Explain how the short-run Phillips curve, the long-run Phillips curve, the short-run aggregate supply curve, the long-run aggregate supply curve, and the natural rate hypothesis are all related. How do active and passive views of these concepts differ?
The short run aggregate supply curve (SRAS) and the short term Phillips curve both show essentially the same thing happening. The long run aggregate supply curve (LRAS) and the long term Phillips curve are also identical. The fact that the two long run curves are identical (both are vertical) is connected to the idea that there is a natural rate of unemployment.
The short term Phillips curve tells us that unemployment and inflation rates are inversely related. When inflation is high, unemployment is low. When inflation is low, unemployment is high. The curve slopes downward to the right. This is true because low unemployment tends to lead to higher wages and higher prices. The SRAS tells us that GDP rises as price level rises (as inflation occurs). This is similar to what is going on in the short term Phillips curve because a drop in unemployment (which comes along with an increase in inflation) will cause GDP to rise as more people get jobs and produce goods and services. Thus, the curve of the SRAS and the curve the short term Phillips curve are both caused by similar phenomena.
The long term Phillips curve tells us that, in the long run, there is no connection between unemployment and inflation. In the long run, there is a single rate of unemployment that will occur at any rate of inflation. This is because the economy will adjust to any price level and will automatically self-correct to achieve full employment at that level. This same phenomenon is shown in the LRAS. The LRAS, like the long term Phillips curve, is vertical. They both show that, in the long term, price level has no impact on economic growth (which is, itself, connected to unemployment rates).

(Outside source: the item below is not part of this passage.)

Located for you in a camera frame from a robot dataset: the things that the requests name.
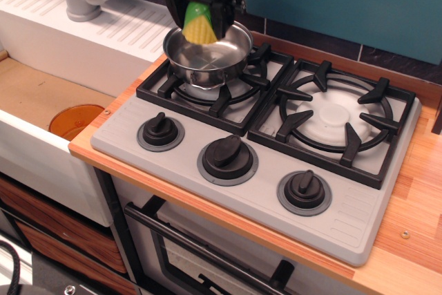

This idea is connected to the idea of the natural rate of unemployment. There will always be some unemployment because there will always be people who are looking for their first job or who have quite one job to look for another they like better (frictional unemployment). There will always be some unemployment as people’s jobs become obsolete due to mechanization, globalization, or changing tastes (structural unemployment). Because of this, there will always be some unemployment no matter how much or how little inflation there is. In the long run, this will help to ensure that both the long term Phillips curve and the LRAS are vertical even though the short run Phillips curve and the SRAS are not.